[Problem statement]: Go through the entries below and count the lines where the word "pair" appears; give only the count.

[Dataset entries]:
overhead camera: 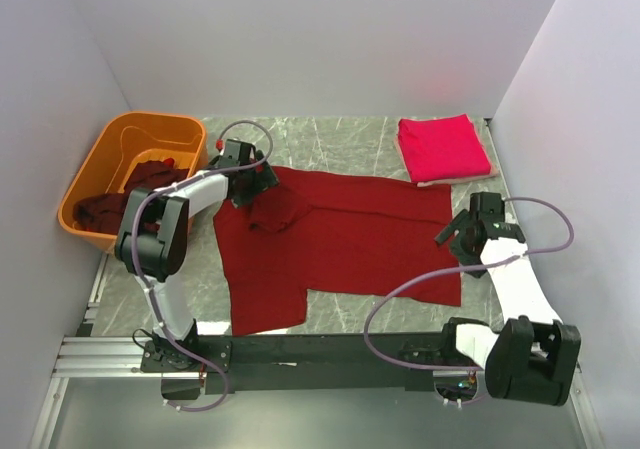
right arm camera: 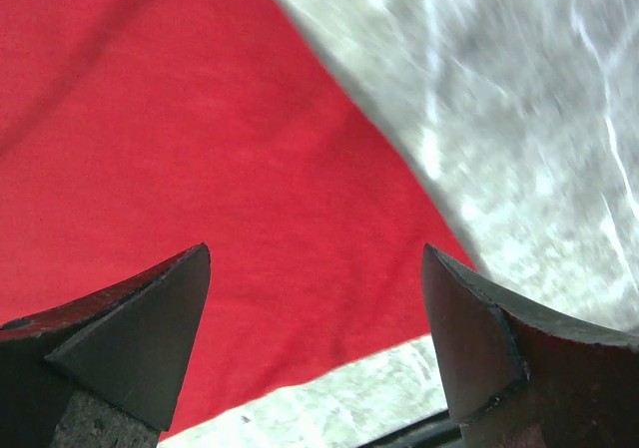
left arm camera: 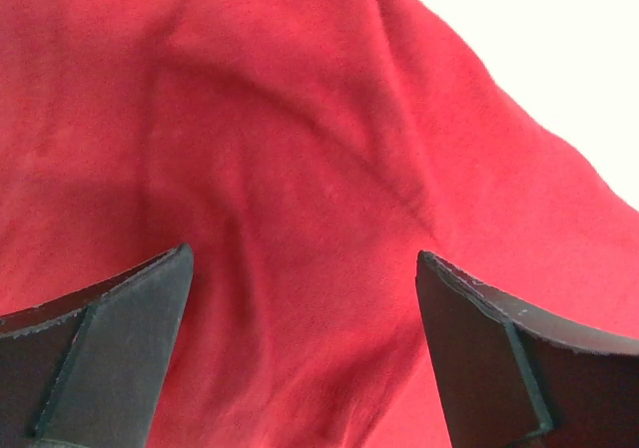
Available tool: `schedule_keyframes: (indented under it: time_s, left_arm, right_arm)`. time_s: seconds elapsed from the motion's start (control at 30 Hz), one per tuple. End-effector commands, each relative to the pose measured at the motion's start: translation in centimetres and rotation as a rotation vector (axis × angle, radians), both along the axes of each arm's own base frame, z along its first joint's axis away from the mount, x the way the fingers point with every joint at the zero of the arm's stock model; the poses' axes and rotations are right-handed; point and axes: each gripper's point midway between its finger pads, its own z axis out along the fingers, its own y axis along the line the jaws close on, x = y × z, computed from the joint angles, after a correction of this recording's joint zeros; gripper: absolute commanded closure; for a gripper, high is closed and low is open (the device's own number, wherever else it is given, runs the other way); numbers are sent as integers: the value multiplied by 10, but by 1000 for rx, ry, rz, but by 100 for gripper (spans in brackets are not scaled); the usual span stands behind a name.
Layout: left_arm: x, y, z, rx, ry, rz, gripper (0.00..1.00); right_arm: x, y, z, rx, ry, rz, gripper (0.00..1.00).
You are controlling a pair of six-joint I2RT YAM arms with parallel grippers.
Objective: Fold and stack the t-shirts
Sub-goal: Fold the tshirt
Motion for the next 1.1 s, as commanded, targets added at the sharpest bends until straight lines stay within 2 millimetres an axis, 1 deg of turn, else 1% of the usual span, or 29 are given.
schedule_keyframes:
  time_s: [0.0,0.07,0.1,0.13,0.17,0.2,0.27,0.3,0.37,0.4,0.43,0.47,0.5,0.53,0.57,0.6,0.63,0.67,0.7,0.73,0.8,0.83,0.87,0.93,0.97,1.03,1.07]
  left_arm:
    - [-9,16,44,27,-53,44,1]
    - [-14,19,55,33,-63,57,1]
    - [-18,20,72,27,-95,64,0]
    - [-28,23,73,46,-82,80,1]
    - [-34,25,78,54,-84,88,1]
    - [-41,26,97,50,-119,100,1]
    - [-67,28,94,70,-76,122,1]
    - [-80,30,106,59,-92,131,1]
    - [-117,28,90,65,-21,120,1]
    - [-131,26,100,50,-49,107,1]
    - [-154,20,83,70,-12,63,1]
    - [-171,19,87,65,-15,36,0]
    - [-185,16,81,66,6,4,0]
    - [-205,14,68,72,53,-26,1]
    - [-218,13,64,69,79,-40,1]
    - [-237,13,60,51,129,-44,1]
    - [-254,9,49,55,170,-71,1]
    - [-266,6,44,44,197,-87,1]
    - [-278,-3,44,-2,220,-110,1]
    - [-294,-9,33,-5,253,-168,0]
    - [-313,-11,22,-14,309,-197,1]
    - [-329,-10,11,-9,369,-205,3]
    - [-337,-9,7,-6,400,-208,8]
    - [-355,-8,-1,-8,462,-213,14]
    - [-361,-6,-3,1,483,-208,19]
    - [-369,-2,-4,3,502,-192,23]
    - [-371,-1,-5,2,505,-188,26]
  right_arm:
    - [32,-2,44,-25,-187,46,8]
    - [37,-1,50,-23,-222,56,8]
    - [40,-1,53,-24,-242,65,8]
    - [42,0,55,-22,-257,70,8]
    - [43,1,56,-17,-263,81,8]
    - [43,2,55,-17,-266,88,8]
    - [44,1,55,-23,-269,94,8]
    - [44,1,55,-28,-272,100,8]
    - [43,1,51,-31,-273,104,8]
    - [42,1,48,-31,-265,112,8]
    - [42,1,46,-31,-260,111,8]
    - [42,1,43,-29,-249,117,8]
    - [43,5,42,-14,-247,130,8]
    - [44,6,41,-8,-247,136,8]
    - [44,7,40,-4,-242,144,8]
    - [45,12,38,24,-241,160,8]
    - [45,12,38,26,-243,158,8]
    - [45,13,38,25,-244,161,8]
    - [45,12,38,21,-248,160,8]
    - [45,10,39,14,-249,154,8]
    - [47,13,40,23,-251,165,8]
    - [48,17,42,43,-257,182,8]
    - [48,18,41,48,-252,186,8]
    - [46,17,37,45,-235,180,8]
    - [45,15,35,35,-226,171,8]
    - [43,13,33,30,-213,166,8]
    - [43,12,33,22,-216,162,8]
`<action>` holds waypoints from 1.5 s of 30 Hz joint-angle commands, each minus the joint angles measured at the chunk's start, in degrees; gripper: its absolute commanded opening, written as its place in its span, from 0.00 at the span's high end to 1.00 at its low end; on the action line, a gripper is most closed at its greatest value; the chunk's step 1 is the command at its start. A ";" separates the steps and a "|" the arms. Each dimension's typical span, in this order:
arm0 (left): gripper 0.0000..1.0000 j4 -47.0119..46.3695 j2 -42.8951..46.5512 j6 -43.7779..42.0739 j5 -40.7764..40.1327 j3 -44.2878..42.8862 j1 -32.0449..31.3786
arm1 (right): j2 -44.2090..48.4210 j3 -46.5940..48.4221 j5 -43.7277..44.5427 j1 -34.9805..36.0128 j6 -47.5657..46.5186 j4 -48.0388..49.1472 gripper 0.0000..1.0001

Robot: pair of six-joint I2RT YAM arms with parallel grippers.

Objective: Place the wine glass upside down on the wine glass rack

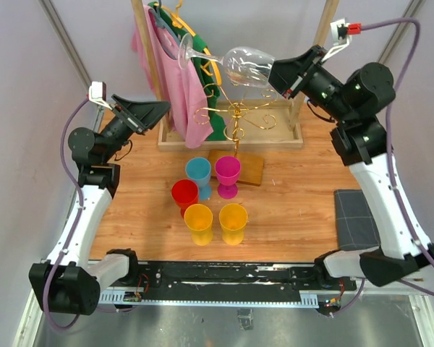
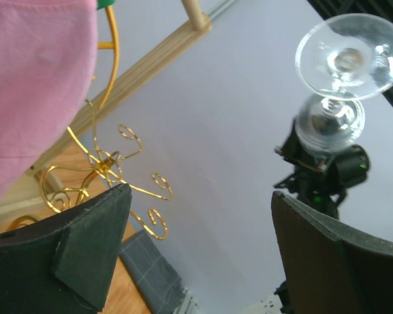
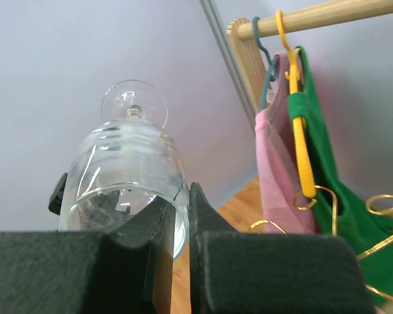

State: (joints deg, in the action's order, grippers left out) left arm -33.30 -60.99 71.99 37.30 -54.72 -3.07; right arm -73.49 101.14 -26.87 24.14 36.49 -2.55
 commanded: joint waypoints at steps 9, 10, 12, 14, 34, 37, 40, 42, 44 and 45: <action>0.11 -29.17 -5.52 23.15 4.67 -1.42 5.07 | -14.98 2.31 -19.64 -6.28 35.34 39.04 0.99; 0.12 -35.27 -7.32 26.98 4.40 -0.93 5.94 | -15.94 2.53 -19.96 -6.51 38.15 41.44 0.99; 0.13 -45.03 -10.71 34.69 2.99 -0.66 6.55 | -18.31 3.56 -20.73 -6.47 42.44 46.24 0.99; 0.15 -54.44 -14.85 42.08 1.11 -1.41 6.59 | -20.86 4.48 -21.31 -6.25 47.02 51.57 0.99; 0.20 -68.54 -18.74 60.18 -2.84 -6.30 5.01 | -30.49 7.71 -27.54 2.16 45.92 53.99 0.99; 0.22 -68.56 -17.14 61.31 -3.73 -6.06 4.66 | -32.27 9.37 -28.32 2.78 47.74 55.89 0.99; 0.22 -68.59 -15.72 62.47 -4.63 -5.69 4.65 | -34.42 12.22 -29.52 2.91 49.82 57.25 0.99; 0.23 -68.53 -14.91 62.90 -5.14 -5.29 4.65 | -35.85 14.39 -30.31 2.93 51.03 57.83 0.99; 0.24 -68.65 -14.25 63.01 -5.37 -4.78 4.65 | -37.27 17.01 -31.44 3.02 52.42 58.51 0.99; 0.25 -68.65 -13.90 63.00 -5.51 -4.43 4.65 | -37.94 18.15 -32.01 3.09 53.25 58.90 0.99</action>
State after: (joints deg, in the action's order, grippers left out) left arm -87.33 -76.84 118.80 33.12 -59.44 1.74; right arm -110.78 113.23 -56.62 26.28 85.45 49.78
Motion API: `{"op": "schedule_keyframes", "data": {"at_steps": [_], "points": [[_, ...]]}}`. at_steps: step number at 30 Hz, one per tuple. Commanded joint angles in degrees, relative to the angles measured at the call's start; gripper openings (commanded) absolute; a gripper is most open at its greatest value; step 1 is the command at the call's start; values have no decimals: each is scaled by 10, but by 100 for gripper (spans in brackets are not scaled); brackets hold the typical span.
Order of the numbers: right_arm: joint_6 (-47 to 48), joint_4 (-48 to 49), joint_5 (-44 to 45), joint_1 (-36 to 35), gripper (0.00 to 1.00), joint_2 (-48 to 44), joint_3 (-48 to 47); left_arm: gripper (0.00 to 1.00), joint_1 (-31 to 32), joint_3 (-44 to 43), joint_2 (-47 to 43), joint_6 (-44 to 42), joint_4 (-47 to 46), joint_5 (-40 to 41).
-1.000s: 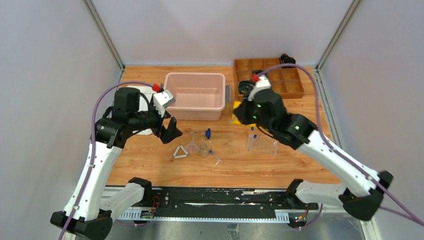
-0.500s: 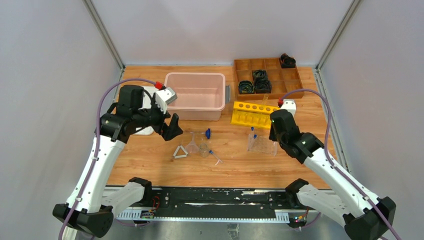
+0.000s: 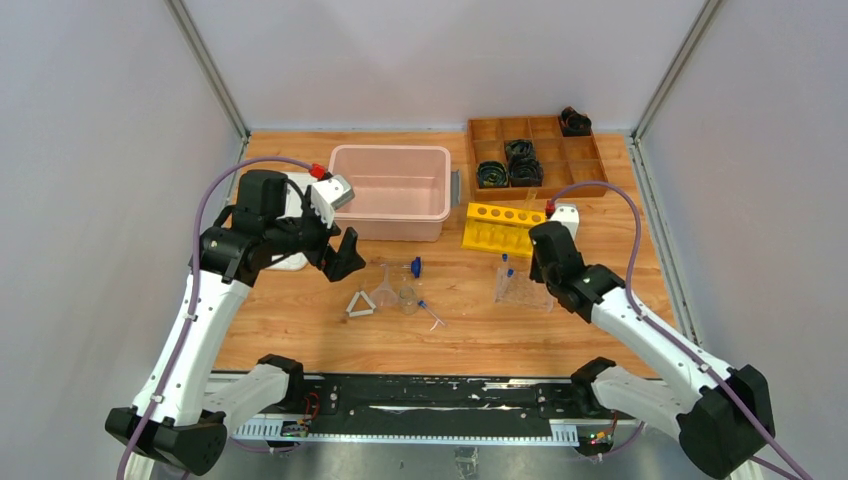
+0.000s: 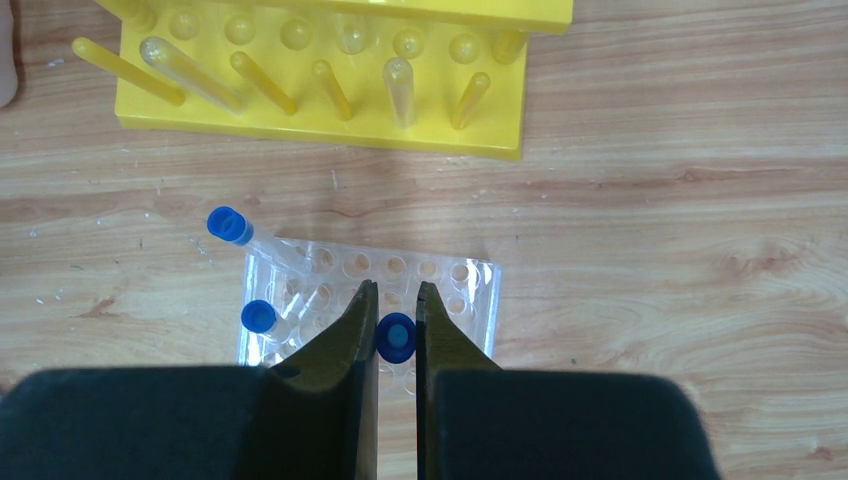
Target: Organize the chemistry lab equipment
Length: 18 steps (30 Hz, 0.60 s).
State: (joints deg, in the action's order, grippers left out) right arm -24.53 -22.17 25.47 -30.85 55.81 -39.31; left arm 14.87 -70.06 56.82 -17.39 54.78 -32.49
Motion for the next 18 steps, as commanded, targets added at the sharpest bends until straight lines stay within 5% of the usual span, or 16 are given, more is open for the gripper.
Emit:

[Solution for this task]: 2